You're sure to impress dinner guests when you present this eye-catching sponge cake. A light lemon filling and frosting make it a perfect springtime dessert.—Eunice Richardson, Shullsburg, Wisconsin
  • Total Time
    Prep: 30 min. Bake: 50 min. + cooling
  • Makes
    12 servings


  • 1-1/4 cups large egg whites (about 9), room temperature
  • 1 teaspoon cream of tartar
  • 1/2 teaspoon salt
  • 1-1/3 cups sugar
  • 1 cup all-purpose flour
  • 1/2 teaspoon vanilla extract
  • 4 large egg yolks, room temperature
  • 1/4 teaspoon almond extract
  • 1 tablespoon unflavored gelatin
  • 3/4 cup cold water, divided
  • 1 cup sugar
  • 3 tablespoons cornstarch
  • 4 large egg yolks, beaten
  • 1/3 cup butter
  • 2 tablespoons grated lemon zest
  • 1/2 cup lemon juice
  • 1 cup heavy whipping cream, whipped


  • In a large bowl, beat the egg whites, cream of tartar and salt on medium speed until soft peaks form. Gradually add sugar, 2 tablespoons at a time, beating on high until stiff glossy peaks form and sugar is dissolved. Fold in flour, 1/4 cup at a time. Divide mixture in half. Fold vanilla into one portion; set aside. In another large bowl, beat egg yolks on high speed until thick and lemon-colored. Stir in almond extract. Fold in unflavored egg white batter.
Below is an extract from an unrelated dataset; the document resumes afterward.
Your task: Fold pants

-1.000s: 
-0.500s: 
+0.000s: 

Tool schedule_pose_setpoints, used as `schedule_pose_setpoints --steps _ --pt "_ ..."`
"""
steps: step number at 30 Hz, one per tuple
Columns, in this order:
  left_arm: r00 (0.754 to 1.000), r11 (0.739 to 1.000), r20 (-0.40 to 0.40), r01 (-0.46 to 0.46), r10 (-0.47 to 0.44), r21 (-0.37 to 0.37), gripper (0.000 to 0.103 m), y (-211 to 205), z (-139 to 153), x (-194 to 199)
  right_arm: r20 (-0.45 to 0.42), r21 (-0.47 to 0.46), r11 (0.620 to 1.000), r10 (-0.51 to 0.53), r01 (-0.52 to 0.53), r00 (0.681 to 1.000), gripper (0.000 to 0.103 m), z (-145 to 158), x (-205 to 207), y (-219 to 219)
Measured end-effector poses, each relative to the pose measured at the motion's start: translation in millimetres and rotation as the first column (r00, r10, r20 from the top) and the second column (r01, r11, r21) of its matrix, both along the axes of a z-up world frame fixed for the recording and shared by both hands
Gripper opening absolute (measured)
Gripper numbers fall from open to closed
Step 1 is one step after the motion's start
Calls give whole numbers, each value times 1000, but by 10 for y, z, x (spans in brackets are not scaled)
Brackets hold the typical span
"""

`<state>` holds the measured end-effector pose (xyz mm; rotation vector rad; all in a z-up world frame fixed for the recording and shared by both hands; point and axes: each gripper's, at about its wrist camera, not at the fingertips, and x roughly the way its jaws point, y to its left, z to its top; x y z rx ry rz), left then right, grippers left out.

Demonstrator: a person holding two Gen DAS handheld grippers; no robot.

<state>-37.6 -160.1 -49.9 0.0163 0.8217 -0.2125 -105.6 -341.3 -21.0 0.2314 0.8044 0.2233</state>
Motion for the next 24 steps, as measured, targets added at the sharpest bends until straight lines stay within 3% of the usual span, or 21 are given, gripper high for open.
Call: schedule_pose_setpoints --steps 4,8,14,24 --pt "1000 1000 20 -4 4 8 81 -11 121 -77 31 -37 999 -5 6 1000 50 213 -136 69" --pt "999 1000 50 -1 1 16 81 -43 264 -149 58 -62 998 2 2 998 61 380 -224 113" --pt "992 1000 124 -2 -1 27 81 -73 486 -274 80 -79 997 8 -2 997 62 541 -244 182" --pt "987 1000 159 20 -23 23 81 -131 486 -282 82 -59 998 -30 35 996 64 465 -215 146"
  • Alternately spoon batters into an ungreased 10-in. tube pan. Gently cut through batter with a knife to swirl. Bake on the lowest rack at 325° for 50-60 minutes or until top springs back when lightly touched. Immediately invert pan; cool completely.
  • For filling, soften gelatin in 1/4 cup cold water; let stand for 1 minute. In a heavy saucepan, combine the sugar, cornstarch and remaining water until smooth. Bring to a boil over medium heat; cook and stir 2 minutes longer. Remove from the heat. Gradually stir 1/2 cup hot filling into egg yolks; return all to the pan, stirring constantly. Bring to a gentle boil, stirring constantly. Cook and stir 2 minutes longer. Remove from the heat; stir in butter and lemon zest. Gently stir in lemon juice and softened gelatin until gelatin is dissolved.
  • Cool room temperature without stirring. Fold in whipped cream. Refrigerate until mixture achieves spreading consistency, about 40-50 minutes.
  • Run a knife around sides and center tube of pan. Remove cake; split into two horizontal layers. Spread filling between layers and over top of cake. Store in refrigerator.
Nutrition Facts
1 piece: 334 calories, 12g fat (7g saturated fat), 169mg cholesterol, 202mg sodium, 51g carbohydrate (39g sugars, 0 fiber), 6g protein.